» What this task involves: Copy out all of the data word for word. Omit every picture.

┏━━

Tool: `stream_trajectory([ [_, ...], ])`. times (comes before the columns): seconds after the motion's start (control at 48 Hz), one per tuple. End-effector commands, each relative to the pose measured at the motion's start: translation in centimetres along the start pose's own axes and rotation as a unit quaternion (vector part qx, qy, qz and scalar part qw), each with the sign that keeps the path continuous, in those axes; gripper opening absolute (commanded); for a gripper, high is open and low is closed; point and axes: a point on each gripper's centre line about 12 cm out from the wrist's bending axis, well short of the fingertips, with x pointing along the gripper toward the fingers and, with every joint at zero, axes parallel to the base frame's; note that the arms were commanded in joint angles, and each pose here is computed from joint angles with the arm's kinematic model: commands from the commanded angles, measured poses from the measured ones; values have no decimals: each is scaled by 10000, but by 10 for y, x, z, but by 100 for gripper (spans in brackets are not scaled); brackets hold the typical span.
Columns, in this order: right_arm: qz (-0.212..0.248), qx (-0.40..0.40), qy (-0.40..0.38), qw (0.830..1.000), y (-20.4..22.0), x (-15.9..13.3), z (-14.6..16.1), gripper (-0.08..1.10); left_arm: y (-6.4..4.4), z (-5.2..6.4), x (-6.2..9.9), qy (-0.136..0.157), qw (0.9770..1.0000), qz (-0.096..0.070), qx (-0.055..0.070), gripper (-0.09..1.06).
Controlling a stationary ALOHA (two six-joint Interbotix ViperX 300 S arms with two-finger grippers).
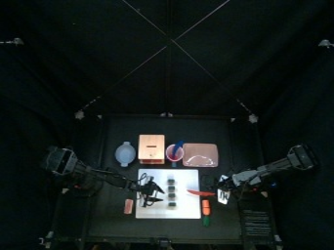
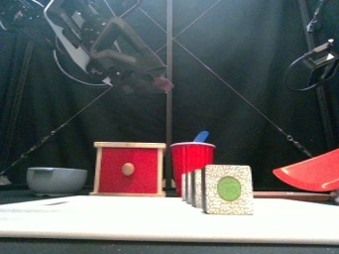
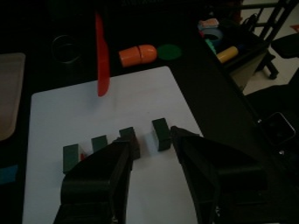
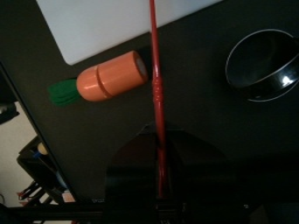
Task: Place sushi on board then cut the sushi with the knife then place the pieces on the plate
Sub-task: Place the 4 sushi pieces on the plate
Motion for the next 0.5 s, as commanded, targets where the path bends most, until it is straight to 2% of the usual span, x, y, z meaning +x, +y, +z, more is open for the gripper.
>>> stream_trajectory([
  [0.021, 36, 75, -21, 10000, 0, -1, 0, 42, 4, 9, -4, -260, 9996, 52, -31, 77],
  [0.146, -10, 263, 42, 9996, -7, 2, -1, 48, 6, 8, -5, -283, 9996, 78, -46, 77],
  [0.354, -89, 352, 138, 9992, -11, 2, -2, 71, 5, 6, -5, -282, 9996, 76, -24, 77],
  [0.5, -163, 327, 245, 9990, -11, -4, -3, 77, 6, 4, -6, -267, 9996, 84, -42, 77],
])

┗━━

» Finished task:
Tool: `stream_trajectory([ [_, ...], ])`. times (comes before the columns): seconds after the motion's start (control at 48 Hz), one per tuple. End-effector commands, each relative to the pose measured at the motion's start: translation in centimetres along the start pose's own axes and rotation as a unit quaternion (vector part qx, qy, qz and scalar part qw), each with the sign that keeps the path continuous, in those axes; gripper opening absolute (commanded); for a gripper, high is open and low is closed; point and axes: a point on each gripper's centre line about 12 cm out from the wrist's bending axis, well short of the fingertips, with x pointing along the gripper toward the fingers and, with every joint at zero, axes parallel to the base frame's; note that the arms were commanded in joint angles, and each pose here is computed from joint angles with the arm's kinematic model: commands from the commanded angles, measured poses from the measured ones; values have no decimals: each is scaled by 10000, but by 10 for y, x, z, but by 100 for gripper (spans in brackets are not scaled); brackets hold the typical span.
Columns, in this order: right_arm: qz (-0.212..0.248), qx (-0.40..0.40), qy (-0.40..0.38), qw (0.830..1.000), y (-20.4..22.0), x (-15.9..13.3), z (-14.6..16.1), gripper (-0.08..1.10); left_arm: y (-6.4..4.4), z (-5.2..6.4), x (-6.2..9.9), qy (-0.136..0.157), qw (0.9770..1.0000), qz (-0.096..0.070), qx (-0.055..0.070), gripper (-0.09..1.06).
Controlling a stationary ALOHA (two six-joint Interbotix ViperX 300 S arms with two-finger grippers).
Task: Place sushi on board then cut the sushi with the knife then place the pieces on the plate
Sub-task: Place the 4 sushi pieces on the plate
Motion for the next 0.5 s, as commanded, targets where the path bends most, until it is straight to 2% of the usual span, x, y, z meaning +x, +y, +z, more is open for the gripper.
>>> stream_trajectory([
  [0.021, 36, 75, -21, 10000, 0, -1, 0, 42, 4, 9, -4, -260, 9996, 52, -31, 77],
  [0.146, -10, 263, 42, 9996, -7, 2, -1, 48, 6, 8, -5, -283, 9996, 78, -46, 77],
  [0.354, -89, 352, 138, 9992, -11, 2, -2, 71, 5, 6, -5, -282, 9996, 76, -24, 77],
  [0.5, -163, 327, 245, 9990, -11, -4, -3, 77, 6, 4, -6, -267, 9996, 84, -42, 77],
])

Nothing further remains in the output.